La primera palabra de Jesús en la cruz es una petición de misericordia: “Padre, perdónalos, porque no saben lo que hacen” (Lc 23, 34). De su cuerpo martirizado no salió un grito, ni una maldición, sino una plegaria, una dulce y suave oración. Incluso en el texto griego el verbo no está en pasado, sino en gerundio: legein no es “dijo”, sino “iba diciendo”. Eso nos hace suponer que esta admirable frase fue repetida varias veces durante los sucesivos horrores de la crucifixión.

Él mismo nos ofrece la razón de su súplica: “No saben lo que hacen”. El contexto inmediato podría sugerir que la demanda de Jesús se refiere a los soldados romanos que simplemente cumplían órdenes. Si bien es cierto que fueron brutales, no sabían que era un hombre inocente, y mucho menos el Hijo de Dios. Sin embargo, esa ignorancia que Cristo arguye alcanza sin duda a los líderes judíos y al pueblo, porque no descubrieron que Jesús era el Mesías. No lo reconocieron. Dice Pablo: “Los habitantes de Jerusalén y sus jefes cumplieron, sin saberlo, las Escrituras de los profetas” (Hch 13, 27). El propio Pedro así lo asegura: “Ahora bien, ya sé, hermanos, que obrasteis por ignorancia, lo mismo que vuestros gobernantes” (Hch 3, 17).

Es obvio, afirma Ratzinger ampliando el espacio del círculo, que esta coexistencia entre saber e ignorancia, de conocimiento material y de profunda incomprensión, existe en toda época. De ahí que las palabras de Jesucristo no sean sólo válidas para aquel instante.
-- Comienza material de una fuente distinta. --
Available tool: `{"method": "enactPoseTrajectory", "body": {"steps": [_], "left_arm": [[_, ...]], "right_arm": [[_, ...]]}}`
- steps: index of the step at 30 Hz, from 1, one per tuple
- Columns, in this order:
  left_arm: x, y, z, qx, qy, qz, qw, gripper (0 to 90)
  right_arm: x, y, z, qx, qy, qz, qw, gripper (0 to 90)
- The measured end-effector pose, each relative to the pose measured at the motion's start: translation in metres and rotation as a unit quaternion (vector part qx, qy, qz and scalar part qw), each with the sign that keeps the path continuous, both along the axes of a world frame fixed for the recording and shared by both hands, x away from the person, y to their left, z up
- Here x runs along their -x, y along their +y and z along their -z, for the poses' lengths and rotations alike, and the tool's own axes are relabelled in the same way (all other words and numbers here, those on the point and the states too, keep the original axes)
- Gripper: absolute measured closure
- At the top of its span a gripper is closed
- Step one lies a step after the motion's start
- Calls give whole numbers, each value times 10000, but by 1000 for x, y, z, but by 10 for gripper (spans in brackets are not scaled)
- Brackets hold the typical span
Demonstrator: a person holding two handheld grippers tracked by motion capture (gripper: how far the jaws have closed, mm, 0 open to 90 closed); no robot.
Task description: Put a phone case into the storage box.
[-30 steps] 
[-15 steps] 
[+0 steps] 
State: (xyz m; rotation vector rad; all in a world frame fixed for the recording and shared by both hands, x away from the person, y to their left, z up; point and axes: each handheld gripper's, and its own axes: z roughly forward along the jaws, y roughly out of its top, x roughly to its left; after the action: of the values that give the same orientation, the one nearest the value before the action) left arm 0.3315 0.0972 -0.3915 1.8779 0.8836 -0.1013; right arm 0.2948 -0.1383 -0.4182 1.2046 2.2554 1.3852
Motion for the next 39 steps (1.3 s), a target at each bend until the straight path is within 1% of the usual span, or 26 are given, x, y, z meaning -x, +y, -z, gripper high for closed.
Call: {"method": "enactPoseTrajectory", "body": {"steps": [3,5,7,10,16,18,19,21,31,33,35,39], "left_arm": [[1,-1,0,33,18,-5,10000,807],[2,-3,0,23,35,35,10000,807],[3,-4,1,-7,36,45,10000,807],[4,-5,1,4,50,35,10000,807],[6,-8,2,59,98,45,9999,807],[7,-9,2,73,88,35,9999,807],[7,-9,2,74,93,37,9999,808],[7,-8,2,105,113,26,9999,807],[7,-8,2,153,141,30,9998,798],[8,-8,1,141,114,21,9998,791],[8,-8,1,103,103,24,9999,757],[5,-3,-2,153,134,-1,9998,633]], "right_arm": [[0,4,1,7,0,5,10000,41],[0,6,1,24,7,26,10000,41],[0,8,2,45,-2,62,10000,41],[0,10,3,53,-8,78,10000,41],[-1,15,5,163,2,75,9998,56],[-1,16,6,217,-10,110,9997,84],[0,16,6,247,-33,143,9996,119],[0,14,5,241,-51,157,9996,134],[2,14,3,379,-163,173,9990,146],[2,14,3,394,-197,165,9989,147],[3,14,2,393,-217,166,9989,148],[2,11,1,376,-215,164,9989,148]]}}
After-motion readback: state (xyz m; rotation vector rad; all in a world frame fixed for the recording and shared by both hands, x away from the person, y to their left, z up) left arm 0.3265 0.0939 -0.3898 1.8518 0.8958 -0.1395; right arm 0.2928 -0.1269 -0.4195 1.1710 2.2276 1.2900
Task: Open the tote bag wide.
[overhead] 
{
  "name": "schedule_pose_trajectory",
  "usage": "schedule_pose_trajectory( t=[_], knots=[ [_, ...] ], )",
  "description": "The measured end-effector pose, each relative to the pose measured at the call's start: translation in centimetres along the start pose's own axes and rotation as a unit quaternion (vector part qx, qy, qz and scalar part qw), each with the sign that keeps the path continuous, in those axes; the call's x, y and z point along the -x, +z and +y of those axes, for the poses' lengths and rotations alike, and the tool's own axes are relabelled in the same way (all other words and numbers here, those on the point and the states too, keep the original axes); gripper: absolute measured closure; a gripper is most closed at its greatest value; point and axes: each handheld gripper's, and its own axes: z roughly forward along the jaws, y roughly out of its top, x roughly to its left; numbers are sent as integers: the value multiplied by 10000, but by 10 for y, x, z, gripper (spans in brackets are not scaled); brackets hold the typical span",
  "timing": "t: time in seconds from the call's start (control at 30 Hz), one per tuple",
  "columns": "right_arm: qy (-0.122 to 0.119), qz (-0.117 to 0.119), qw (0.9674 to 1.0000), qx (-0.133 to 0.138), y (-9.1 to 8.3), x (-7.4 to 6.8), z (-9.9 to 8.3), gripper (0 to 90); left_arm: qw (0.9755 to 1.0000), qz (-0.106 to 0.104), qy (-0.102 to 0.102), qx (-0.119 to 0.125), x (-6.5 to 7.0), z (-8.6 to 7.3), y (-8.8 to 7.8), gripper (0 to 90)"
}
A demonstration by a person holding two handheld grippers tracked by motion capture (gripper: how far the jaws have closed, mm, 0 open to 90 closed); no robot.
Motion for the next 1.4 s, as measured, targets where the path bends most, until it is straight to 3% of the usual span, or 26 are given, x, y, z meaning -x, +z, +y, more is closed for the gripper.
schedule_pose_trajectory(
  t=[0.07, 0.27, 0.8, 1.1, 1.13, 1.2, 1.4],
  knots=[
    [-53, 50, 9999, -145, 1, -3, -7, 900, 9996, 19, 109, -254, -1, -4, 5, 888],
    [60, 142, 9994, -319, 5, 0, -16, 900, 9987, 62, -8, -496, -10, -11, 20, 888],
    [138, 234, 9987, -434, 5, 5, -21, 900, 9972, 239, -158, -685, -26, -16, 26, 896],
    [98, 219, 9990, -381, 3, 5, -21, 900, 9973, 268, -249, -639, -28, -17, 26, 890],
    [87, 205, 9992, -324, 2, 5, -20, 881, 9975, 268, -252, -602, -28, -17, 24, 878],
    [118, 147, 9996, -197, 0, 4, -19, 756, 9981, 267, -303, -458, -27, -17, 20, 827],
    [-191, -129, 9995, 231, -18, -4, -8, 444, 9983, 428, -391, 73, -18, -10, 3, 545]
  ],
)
Van dirigidas también a los presuntos sabios de todos los tiempos. “¿Acaso no somos ciegos precisamente en cuanto sabios? ¿No somos quizás, justo por nuestro saber, incapaces de reconocer la verdad misma?” Estas preguntas de Benedicto XVI (Jesús de Nazaret, Segunda Parte, pág. 243) aluden a nuestro eterno miedo a una verdad que nos desbarate el alma y trastoque todos nuestros ilusorios equilibrios. No obstante, aunque la ignorancia atenúa la culpa, pone igualmente de manifiesto la dureza de nuestro corazón, una terca torpeza que se resiste a aceptar aquella verdad hiriente.
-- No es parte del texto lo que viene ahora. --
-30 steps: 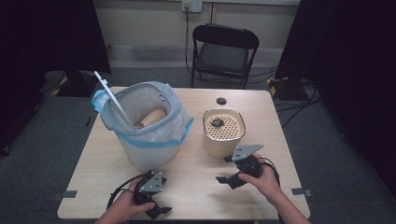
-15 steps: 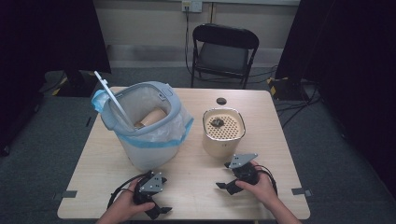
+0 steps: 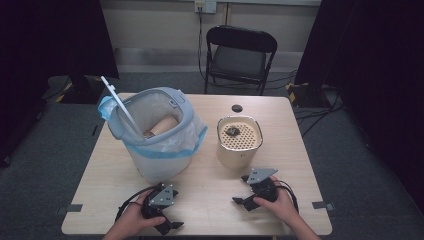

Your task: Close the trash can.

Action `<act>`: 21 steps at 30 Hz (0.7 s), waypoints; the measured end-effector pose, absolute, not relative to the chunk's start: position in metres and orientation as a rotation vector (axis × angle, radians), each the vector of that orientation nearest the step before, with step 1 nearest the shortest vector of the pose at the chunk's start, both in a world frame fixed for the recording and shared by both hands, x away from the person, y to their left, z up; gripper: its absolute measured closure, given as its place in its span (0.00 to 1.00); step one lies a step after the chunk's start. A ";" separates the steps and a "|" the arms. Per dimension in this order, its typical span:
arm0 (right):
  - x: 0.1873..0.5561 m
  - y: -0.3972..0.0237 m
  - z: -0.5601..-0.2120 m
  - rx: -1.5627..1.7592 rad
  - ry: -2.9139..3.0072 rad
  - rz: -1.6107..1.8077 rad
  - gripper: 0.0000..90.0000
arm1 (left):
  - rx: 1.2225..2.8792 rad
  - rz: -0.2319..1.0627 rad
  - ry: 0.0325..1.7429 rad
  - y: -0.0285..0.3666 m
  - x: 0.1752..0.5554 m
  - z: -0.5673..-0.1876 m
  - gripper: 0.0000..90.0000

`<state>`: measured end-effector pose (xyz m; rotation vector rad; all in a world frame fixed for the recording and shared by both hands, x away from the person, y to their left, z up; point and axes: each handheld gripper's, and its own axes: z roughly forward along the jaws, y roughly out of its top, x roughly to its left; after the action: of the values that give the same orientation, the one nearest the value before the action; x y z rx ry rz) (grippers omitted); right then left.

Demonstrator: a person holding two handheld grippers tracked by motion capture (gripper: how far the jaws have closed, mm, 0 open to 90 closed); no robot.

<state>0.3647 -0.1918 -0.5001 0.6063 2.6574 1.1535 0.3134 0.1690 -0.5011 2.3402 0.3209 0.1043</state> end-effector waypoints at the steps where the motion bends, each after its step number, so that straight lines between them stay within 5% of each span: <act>1: 0.365 -0.192 -0.500 0.606 2.657 1.154 0.15 | 2.343 0.101 0.319 0.169 0.313 -0.500 0.00; 4: 0.365 -0.192 -0.500 0.607 2.658 1.154 0.15 | 2.345 0.095 0.328 0.173 0.313 -0.497 0.05; 7: 0.365 -0.192 -0.500 0.606 2.658 1.154 0.15 | 2.325 0.073 0.339 0.177 0.313 -0.495 0.21; 21: 0.365 -0.192 -0.500 0.606 2.658 1.154 0.15 | 2.295 0.052 0.452 0.205 0.304 -0.472 0.18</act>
<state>0.3647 -0.1918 -0.5002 0.6062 2.6580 1.1540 0.3038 0.2046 -0.4717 2.2947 0.4518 0.0524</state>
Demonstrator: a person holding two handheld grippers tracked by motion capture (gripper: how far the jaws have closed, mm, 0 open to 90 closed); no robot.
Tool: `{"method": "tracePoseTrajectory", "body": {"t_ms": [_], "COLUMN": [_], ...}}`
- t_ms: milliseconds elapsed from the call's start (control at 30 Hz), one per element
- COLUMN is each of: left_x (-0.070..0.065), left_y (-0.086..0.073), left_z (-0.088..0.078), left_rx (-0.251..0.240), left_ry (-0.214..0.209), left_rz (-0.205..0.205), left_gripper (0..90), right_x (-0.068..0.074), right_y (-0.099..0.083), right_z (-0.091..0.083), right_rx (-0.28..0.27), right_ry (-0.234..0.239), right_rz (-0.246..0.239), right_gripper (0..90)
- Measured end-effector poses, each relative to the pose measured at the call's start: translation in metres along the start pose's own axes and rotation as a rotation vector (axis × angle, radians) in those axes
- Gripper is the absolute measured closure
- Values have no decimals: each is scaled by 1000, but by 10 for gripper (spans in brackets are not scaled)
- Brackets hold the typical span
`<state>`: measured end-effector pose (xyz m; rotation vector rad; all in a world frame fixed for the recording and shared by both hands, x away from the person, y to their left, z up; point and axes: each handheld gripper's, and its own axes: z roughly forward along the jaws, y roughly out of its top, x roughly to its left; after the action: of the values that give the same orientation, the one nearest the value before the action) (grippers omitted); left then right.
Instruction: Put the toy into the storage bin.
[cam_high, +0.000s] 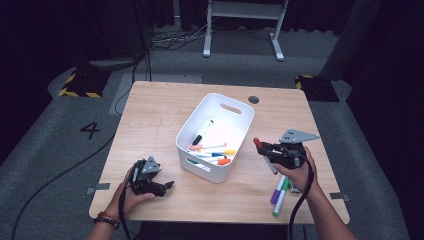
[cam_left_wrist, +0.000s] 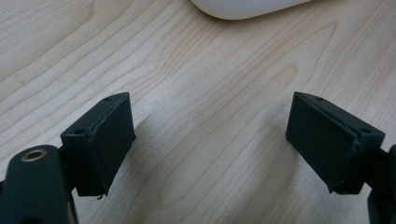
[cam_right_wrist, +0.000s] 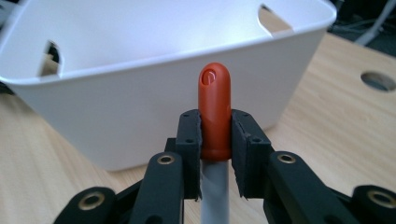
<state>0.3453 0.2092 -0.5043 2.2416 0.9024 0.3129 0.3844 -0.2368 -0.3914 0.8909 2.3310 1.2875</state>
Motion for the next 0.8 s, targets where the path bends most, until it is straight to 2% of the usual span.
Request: {"method": "tracePoseTrajectory", "body": {"t_ms": [233, 467, 667, 800], "left_x": [0, 0, 0, 0], "left_y": [0, 0, 0, 0], "left_z": [0, 0, 0, 0], "left_rx": [1, 2, 2, 2], "left_ry": [6, 4, 4, 4], "left_rz": [4, 3, 3, 3], "left_gripper": [154, 154, 154, 154], "right_x": [6, 12, 21, 30], "right_y": [28, 54, 83, 96], "right_z": [-16, -22, -16, -7], "right_rx": [-44, -54, -56, -42], "right_ry": [58, 75, 103, 117], "right_rz": [-62, -94, -137, -170], "right_gripper": [747, 747, 748, 747]}}
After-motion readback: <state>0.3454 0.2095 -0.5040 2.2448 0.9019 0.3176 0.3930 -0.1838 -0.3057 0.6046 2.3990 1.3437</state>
Eso otorga al ruego de Jesús, siempre esperanzador, un destino perpetuo y universal. Tanto respecto a los que verdaderamente no saben como a los que no quieren saber, el Señor aporta, para pedir el perdón, el alegato de la ignorancia. “La ve, concluye Ratzinger, como una puerta que puede llevarnos a la salvación”. Ojalá que para nosotros, en la hora crucial, así lo sea.